# Task objective
From the listing below, output only the lines starting at the line that has "This is a labelling" and ending at the line that has "Could you please locate the black right gripper left", exactly as they appear, ends included.

=== Begin Enclosure ===

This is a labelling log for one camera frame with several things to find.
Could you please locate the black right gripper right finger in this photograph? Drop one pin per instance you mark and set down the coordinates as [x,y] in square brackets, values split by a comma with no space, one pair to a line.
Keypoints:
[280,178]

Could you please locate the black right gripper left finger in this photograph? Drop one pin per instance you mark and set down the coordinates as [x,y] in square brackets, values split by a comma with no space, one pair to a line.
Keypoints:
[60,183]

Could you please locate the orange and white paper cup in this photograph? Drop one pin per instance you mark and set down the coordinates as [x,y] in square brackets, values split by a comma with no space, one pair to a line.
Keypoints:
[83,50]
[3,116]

=== End Enclosure ===
=== Begin Enclosure ===

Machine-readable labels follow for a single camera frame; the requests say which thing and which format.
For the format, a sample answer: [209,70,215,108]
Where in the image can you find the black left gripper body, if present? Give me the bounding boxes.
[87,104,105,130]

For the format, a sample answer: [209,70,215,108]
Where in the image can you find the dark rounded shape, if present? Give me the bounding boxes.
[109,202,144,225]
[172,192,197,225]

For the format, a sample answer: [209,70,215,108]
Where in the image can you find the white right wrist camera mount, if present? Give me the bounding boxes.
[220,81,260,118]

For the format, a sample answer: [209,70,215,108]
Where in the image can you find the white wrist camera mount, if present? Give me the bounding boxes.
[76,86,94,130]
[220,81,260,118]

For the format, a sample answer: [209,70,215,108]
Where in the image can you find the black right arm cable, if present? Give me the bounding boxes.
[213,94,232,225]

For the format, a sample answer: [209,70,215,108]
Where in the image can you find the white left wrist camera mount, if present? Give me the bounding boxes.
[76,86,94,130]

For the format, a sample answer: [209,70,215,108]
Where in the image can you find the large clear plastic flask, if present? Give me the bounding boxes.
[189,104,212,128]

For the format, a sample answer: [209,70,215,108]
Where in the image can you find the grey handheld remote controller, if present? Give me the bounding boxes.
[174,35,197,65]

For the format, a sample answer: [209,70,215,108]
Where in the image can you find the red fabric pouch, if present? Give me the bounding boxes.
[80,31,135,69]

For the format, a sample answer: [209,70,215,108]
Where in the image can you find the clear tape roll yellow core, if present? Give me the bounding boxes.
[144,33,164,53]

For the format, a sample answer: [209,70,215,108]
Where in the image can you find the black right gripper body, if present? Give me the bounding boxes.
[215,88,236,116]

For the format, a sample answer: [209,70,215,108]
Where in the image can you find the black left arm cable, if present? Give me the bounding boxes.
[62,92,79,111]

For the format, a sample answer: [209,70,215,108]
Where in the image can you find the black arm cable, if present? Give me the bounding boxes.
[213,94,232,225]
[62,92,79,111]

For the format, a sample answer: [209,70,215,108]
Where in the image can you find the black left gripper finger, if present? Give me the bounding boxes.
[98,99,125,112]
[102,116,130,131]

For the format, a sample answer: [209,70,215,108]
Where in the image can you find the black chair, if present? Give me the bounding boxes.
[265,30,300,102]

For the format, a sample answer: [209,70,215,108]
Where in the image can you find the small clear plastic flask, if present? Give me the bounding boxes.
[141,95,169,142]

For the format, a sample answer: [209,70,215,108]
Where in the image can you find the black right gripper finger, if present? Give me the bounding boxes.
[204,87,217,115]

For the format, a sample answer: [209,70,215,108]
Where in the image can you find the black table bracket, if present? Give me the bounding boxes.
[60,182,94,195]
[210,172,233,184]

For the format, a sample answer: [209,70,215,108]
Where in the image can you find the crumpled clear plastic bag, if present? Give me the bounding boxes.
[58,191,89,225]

=== End Enclosure ===
=== Begin Enclosure ===

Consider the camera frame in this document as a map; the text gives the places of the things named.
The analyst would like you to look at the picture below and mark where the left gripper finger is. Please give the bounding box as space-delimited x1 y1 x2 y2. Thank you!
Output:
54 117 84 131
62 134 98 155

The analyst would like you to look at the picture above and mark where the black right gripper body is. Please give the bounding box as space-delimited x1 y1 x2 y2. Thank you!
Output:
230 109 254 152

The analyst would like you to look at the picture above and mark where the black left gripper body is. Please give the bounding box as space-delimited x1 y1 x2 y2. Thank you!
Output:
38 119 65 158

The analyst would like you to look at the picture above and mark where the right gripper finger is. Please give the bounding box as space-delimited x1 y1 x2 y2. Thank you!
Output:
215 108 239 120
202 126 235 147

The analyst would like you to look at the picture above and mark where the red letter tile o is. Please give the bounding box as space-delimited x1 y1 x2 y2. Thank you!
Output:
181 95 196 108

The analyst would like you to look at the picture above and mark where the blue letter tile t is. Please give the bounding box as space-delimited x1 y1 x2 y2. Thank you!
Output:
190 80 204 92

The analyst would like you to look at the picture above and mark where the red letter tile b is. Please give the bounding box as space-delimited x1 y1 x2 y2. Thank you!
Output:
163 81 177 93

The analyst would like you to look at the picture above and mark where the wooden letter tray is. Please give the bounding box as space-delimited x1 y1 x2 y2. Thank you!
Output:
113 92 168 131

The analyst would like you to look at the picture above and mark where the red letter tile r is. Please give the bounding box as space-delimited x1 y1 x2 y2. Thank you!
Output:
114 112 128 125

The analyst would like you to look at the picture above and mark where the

=== End Enclosure ===

# Answer below
This is a labelling log for one camera frame with several things to find.
Could you please locate the black right gripper right finger in this photograph? Drop one pin per instance you mark and set down the coordinates as [x,y] in square brackets, values split by a comma with no space, one pair to a line.
Keypoints:
[280,178]

Could you please locate the black right gripper left finger in this photograph? Drop one pin per instance you mark and set down the coordinates as [x,y] in square brackets, values split by a comma with no space, one pair to a line.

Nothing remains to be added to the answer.